Sometimes you put it off, and they are still having tantrums when they are seven. That tension has stayed in their body, and they are finally letting it out now. So the earlier you can teach them to train their brains to let it out, they don’t accumulate it, and it doesn’t feel so unmanageable later. Children who feel heard and who are allowed to let out their tension by expressing emotion don’t hit and kick and bite and spit so much.
Annie: Is there a place where parents can see what this looks like?
Betty: Yes! I have a video called Viral Video of Dad Holding Space During Toddler’s Tantrum, and it’s not easy to watch because it’s not easy to watch a baby cry. It’s not supposed to be easy; you are wired to hate listening to a baby cry. It’s a survival mechanism, the baby’s crying, so it’s going to be upsetting, but that’s what the baby needs. And I like Hand in Hand Parenting as a resource. It’s my favorite.
Annie: What else is a focus of your practice when it comes to the relationship? To bonding?
Betty: One of the scientific facts that I like to share is when a baby goes through the birth canal, oxytocin goes into the amygdala [of the parent]. It just pours and fills up the amygdala, and that makes us want to protect our babies at all costs. Not only does it happen then, but it happens in the day-to-day care of babies. So, when caring for the babies day-to-day, fathers and adoptive parents get that dose of oxytocin, making it so they feel they never want anything [bad] to happen to this child. Every time a baby gets upset, our amygdala sets off alarm bells, and we want to solve the problem immediately. That gets in the way of allowing the baby to help you soothe them – and when they’re a teenager, too. They want you to listen, to support them.
Annie: What are the key challenges parents are up against today as they try to bond with their baby at this unique moment in history?
Betty: I think we could learn and know that your baby can sit by themselves and can not be with you for a while. You don’t have to be constantly soothing your child. They can have a little alone time. Children benefit from the variety of situations where you’re not always available.
I think we are so anxious. We have an anxious parenting style in the US and UK, and we need to do a little more relaxing and let our babies gain their resilience by having a little challenge and not having us be available for every tiny thing. And it’s really hard. Not only do we have that amygdala thing going on where we freak out when they’re upset, but we also have comparison and this misunderstanding that we’re supposed to be perfect.
Parents need to know that they are doing it right. It’s ingrained in them. Their worry that they aren’t doing it right is a natural outcome of our anxious society.
Annie: Ah, yes! I’ve definitely had the experience of feeling anxious about a parenting challenge and then finding some advice and taking it too fast, too far. How can we prevent this?

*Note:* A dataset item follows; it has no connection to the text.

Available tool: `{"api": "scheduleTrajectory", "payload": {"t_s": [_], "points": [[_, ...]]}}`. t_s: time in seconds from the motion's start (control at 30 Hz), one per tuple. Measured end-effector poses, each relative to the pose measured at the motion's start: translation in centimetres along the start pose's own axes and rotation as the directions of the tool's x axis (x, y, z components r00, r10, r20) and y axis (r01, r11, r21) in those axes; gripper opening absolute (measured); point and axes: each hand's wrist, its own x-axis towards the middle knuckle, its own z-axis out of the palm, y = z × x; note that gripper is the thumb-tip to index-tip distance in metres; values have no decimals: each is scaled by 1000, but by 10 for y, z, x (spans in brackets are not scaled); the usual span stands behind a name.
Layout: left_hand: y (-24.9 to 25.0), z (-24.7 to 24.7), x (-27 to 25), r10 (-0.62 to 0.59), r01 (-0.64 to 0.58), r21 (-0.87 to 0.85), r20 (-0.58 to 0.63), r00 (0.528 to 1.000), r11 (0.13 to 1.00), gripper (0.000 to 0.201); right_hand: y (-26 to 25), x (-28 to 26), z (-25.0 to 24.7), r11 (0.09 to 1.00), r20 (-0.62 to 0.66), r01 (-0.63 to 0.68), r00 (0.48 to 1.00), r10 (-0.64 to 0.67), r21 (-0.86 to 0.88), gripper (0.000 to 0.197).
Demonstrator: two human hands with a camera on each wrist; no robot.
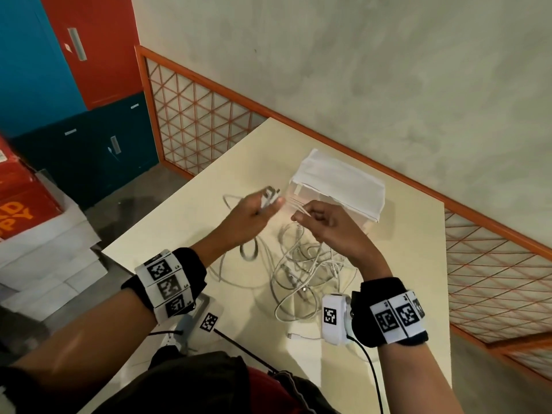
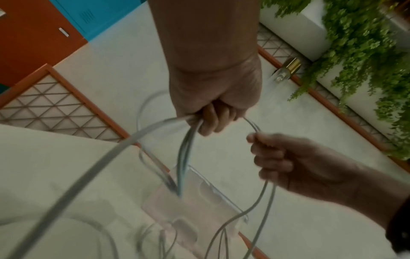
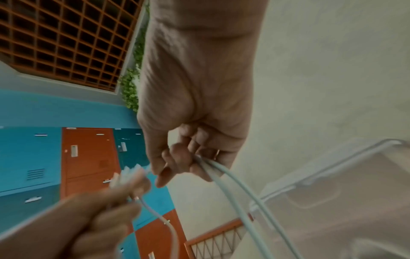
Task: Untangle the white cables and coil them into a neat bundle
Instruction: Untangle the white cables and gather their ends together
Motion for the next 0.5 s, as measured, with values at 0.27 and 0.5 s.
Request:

Betty: We need to get more familiar with our bodies. If you notice that you’re not calm, or you see that you’re not alert, that’s when you need to take care of yourself. Get familiar with your somatic experience. Am I drained, hyped up, or anxious? What do I need to soothe my [own] nervous system? What is causing me to stress out? Any advice that makes you feel anxious is counterproductive.
Thank you, Betty, for all you have done for me as a parent and parent educator and for all you’ve done for so many King County families. I have exhaled so many times during this conversation!